Commanders and leaders
- Montagu Stopford Frank Messervy Francis Tuker (acting): Heitarō Kimura Shōzō Sakurai Masaki Honda

Strength
- 12th Army IV Corps; Force 136: Burma Area Army (remnants) 28th Army; 33rd Army; 15th Army;

Casualties and losses
- Total: 2,000 95 killed, 322 wounded & 1,600 non-combat;: Total: 14,000 8,500 killed, 740 captured & over 5,000 non-combat;

= Battle of the Sittang Bend =

Part of Burma Campaign during World War 2

The Battle of the Sittang Bend and the Japanese Breakout across Pegu Yomas were linked Japanese military operations during the Burma Campaign, which took place nearly at the end of World War II. Surviving elements of the Imperial Japanese Army who had been driven into the Pegu Yoma attempted to break out eastwards in order to join other Japanese troops retreating from the British forces. The break-out was the objective of the Japanese Twenty-Eighth Army with support at first from the Thirty-Third Army and later the Fifteenth Army. As a preliminary, the Japanese Thirty-Third Army attacked Allied positions in the Sittang Bend, near the mouth of the river, to distract the Allies. The British had been alerted to the break-out attempt and it ended calamitously for the Japanese, who suffered many losses, with some formations being wiped out.

There were around 14,000 Japanese casualties, with well over half being killed, while British forces suffered only 95 killed and 322 wounded. The break-out attempt and the ensuing battle became the last significant land battle of the Western powers in the Second World War.

==Background==
By early 1944, the British forces in India had been reinforced and had expanded their supply infrastructure, which made it possible for them to contemplate an attack into Burma. The Japanese attempted to forestall them by an invasion of India (Operation U-Go), which led to a great Japanese defeat and other setbacks in Northern Burma. Following a further defeat at the hands of William Slim and the Fourteenth Army at Meiktila and Mandalay, the Japanese were further handicapped in their defence of Burma.

By this time the Burmese National Army under Aung San had switched sides (becoming the Burma Patriotic Army) and was hunting down Japanese patrols and foraging parties.

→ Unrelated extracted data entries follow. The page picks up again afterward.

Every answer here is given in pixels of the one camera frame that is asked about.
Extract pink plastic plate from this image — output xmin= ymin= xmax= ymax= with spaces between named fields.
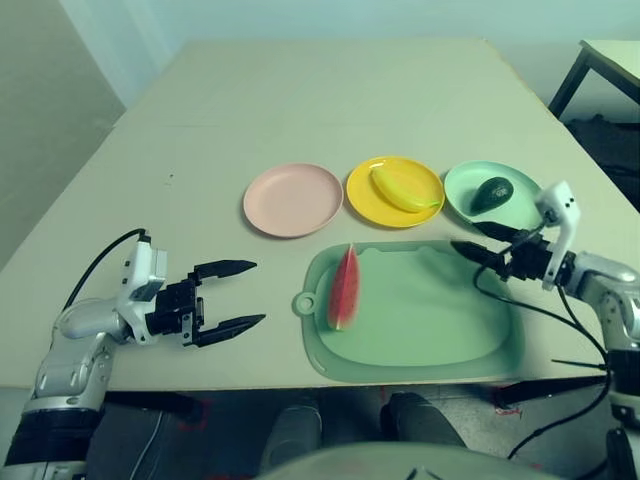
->
xmin=243 ymin=162 xmax=344 ymax=239

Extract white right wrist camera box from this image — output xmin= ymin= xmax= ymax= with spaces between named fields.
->
xmin=534 ymin=180 xmax=581 ymax=291

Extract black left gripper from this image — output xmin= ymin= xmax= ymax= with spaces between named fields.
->
xmin=144 ymin=258 xmax=267 ymax=350

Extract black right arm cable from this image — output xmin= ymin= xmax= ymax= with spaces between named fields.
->
xmin=472 ymin=209 xmax=640 ymax=461

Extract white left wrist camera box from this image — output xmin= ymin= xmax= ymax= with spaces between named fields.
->
xmin=119 ymin=239 xmax=169 ymax=304

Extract yellow plastic plate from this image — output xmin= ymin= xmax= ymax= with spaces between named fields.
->
xmin=346 ymin=156 xmax=445 ymax=229

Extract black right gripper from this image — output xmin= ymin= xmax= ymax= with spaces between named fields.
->
xmin=449 ymin=219 xmax=554 ymax=286

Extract translucent green cutting board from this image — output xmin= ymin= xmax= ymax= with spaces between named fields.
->
xmin=302 ymin=239 xmax=526 ymax=384

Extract side table with black legs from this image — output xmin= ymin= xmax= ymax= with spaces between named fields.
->
xmin=548 ymin=39 xmax=640 ymax=121

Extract mint green plastic plate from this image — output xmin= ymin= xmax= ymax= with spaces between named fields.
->
xmin=443 ymin=160 xmax=546 ymax=226

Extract dark green toy avocado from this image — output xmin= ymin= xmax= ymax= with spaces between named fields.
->
xmin=469 ymin=176 xmax=515 ymax=213

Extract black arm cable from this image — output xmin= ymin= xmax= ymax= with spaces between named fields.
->
xmin=472 ymin=209 xmax=640 ymax=461
xmin=62 ymin=228 xmax=151 ymax=321

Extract toy watermelon slice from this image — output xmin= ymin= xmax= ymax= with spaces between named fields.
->
xmin=327 ymin=243 xmax=362 ymax=332

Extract yellow toy banana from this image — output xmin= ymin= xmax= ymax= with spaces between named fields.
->
xmin=368 ymin=166 xmax=445 ymax=215

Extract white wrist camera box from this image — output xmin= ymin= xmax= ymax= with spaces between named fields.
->
xmin=119 ymin=239 xmax=169 ymax=304
xmin=534 ymin=180 xmax=581 ymax=291

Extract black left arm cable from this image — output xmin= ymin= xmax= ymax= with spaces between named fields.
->
xmin=62 ymin=228 xmax=151 ymax=321

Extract pale robot torso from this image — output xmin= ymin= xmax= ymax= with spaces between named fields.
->
xmin=257 ymin=442 xmax=506 ymax=480

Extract light green ring-handled cutting board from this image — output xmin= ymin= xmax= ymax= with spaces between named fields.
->
xmin=292 ymin=242 xmax=516 ymax=369

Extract grey robot right leg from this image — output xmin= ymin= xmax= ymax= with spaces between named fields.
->
xmin=379 ymin=392 xmax=469 ymax=451

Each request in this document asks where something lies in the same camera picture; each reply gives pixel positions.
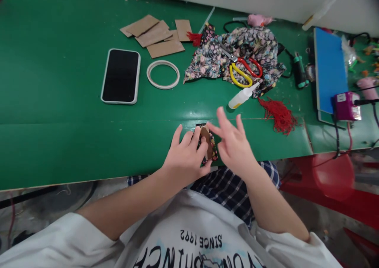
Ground person's right hand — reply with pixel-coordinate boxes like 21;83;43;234
207;107;262;174

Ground translucent glue stick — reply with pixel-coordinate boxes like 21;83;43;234
204;6;216;24

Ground pink cylindrical object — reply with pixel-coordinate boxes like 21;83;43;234
356;76;379;100

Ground white glue bottle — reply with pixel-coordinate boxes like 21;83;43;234
227;82;261;110

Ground floral patterned fabric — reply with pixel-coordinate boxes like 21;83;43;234
182;21;287;99

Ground brown cardboard rectangle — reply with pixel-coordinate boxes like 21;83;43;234
119;14;161;38
146;39;186;59
174;19;193;42
163;29;179;42
135;20;174;48

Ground black tool with green bands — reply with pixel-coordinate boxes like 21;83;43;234
293;51;311;90

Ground white tape roll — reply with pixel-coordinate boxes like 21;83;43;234
146;60;181;90

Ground green table mat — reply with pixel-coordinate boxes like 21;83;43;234
0;0;379;191

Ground large red tassel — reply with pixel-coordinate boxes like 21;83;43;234
257;96;300;137

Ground person's legs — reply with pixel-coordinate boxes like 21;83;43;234
127;160;282;230

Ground blue board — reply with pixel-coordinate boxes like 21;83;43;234
313;27;351;123

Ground person's left hand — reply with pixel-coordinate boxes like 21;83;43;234
162;124;213;189

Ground pile of small colourful parts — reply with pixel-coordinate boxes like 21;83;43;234
340;32;379;77

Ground person's body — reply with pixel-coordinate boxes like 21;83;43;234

During April, the British and Indian IV Corps advanced 300 mi from Central Burma down the valley of the Sittang River. Japanese rearguards prevented them advancing all the way to Rangoon, the capital and main port of Burma but on 2 May, Rangoon fell to an Allied amphibious landing (Operation Dracula). On 6 May, the leading troops of 17th Division, leading the IV Corps advance, linked up with the troops who had carried out Dracula at Hlegu 28 mi north east of Rangoon.

After the fall of Rangoon, the Fourteenth Army HQ under Slim moved to Ceylon to plan operations to recapture Malaya and Singapore. A new Twelfth Army headquarters under Lieutenant-General Montagu Stopford was formed from XXXIII Corps HQ. It took over IV Corps in the Sittang valley and directly commanded some divisions in the Irrawaddy valley.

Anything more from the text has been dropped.